((
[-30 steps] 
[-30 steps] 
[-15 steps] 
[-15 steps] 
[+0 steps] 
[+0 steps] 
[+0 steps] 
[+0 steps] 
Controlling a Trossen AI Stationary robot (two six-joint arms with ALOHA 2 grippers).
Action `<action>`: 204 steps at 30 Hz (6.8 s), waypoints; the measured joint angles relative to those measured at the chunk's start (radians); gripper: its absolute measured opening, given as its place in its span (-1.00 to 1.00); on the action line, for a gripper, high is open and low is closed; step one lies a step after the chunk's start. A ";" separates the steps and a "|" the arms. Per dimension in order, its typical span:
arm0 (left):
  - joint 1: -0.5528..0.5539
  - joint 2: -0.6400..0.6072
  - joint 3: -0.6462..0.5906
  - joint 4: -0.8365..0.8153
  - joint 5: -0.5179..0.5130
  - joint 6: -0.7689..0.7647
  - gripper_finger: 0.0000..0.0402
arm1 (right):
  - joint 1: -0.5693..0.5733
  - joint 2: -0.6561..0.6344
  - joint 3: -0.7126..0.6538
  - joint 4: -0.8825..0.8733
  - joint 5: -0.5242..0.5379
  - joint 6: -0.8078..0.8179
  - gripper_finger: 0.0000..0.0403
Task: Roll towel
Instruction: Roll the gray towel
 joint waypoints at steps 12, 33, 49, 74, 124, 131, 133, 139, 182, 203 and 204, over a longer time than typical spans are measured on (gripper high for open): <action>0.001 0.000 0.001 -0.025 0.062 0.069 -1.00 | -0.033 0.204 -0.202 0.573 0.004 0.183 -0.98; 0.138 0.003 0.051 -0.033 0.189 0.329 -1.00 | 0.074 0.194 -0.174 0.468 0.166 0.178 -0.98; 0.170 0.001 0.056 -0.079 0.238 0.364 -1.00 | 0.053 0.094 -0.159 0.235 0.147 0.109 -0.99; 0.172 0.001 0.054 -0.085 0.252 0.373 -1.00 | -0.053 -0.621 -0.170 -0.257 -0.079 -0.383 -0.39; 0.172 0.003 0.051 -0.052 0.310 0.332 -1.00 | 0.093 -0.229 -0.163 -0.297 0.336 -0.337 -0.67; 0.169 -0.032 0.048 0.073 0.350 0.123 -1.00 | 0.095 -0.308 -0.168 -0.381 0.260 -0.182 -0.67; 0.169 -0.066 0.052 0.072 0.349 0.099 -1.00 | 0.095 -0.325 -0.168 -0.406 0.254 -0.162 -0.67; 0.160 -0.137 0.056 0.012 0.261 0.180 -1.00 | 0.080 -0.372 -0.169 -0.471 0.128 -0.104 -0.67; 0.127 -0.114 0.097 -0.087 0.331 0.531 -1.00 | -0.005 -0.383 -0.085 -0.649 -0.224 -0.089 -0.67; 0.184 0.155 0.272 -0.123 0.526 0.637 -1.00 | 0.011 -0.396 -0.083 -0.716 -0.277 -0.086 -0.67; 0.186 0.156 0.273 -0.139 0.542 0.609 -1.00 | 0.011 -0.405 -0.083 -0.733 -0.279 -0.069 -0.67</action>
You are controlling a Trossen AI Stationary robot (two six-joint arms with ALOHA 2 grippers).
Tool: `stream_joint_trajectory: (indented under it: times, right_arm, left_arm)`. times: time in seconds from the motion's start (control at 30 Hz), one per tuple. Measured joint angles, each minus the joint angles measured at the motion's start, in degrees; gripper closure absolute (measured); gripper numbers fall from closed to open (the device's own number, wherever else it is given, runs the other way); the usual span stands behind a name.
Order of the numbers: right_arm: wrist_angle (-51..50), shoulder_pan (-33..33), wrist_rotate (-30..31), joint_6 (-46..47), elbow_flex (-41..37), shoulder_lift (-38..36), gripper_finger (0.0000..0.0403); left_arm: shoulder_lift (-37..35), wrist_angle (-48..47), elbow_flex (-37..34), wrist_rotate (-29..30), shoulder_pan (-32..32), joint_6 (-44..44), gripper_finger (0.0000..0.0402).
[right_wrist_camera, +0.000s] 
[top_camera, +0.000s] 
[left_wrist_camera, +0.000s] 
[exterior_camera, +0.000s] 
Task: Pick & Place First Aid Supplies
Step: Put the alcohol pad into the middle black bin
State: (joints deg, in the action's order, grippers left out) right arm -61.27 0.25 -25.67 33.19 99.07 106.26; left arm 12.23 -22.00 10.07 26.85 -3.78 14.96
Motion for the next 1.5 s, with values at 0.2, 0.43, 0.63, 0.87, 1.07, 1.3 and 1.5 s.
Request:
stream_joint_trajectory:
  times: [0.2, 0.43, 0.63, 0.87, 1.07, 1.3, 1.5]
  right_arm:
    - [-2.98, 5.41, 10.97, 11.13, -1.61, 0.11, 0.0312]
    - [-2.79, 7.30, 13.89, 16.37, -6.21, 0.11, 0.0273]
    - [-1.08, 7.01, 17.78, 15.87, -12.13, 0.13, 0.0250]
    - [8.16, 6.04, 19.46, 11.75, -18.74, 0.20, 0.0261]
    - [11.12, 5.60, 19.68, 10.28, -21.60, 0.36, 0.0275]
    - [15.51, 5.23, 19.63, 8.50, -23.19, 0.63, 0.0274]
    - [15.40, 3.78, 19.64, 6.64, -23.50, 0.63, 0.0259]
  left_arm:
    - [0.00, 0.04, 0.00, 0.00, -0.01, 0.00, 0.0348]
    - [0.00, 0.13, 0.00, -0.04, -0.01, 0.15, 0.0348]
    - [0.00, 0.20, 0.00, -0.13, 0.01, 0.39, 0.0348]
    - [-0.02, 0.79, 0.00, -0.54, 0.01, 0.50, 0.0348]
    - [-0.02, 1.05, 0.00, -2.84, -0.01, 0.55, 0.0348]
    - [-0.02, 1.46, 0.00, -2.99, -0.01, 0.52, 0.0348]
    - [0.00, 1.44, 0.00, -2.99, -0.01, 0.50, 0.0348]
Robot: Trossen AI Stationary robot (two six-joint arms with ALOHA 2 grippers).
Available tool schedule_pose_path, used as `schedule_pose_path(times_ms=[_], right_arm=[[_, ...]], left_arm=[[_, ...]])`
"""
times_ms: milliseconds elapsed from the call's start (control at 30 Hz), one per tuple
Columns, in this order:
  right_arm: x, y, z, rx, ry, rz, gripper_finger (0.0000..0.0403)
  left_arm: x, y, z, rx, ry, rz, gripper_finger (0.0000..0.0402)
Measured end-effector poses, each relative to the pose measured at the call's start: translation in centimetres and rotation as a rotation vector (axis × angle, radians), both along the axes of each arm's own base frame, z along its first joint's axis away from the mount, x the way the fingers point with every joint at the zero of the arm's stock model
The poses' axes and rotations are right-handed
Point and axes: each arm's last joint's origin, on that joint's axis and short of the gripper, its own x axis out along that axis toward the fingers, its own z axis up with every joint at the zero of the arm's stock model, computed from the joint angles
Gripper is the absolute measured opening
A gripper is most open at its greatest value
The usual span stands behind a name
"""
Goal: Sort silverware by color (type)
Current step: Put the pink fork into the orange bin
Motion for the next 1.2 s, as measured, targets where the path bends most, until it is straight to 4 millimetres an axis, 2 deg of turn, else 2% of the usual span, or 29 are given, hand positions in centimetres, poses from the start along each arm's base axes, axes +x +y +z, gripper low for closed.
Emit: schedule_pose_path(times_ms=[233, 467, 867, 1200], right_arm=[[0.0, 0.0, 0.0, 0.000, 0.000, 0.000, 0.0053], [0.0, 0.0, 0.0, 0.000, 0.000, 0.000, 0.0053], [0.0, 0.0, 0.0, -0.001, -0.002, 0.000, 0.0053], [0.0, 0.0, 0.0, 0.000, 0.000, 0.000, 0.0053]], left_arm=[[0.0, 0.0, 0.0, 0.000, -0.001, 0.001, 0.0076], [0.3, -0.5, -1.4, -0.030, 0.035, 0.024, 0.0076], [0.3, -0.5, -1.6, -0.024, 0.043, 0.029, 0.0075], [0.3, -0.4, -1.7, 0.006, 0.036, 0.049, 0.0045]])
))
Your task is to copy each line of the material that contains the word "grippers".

Solution for this problem =>
Controlling a Trossen AI Stationary robot (two six-joint arms with ALOHA 2 grippers).
You are controlling a Trossen AI Stationary robot (two six-joint arms with ALOHA 2 grippers).
State: (joints deg, in the action's order, grippers left out) right arm -61.27 0.25 -25.67 33.19 99.07 106.26; left arm 12.23 -22.00 10.07 26.85 -3.78 14.96
Robot: Trossen AI Stationary robot (two six-joint arms with ALOHA 2 grippers).

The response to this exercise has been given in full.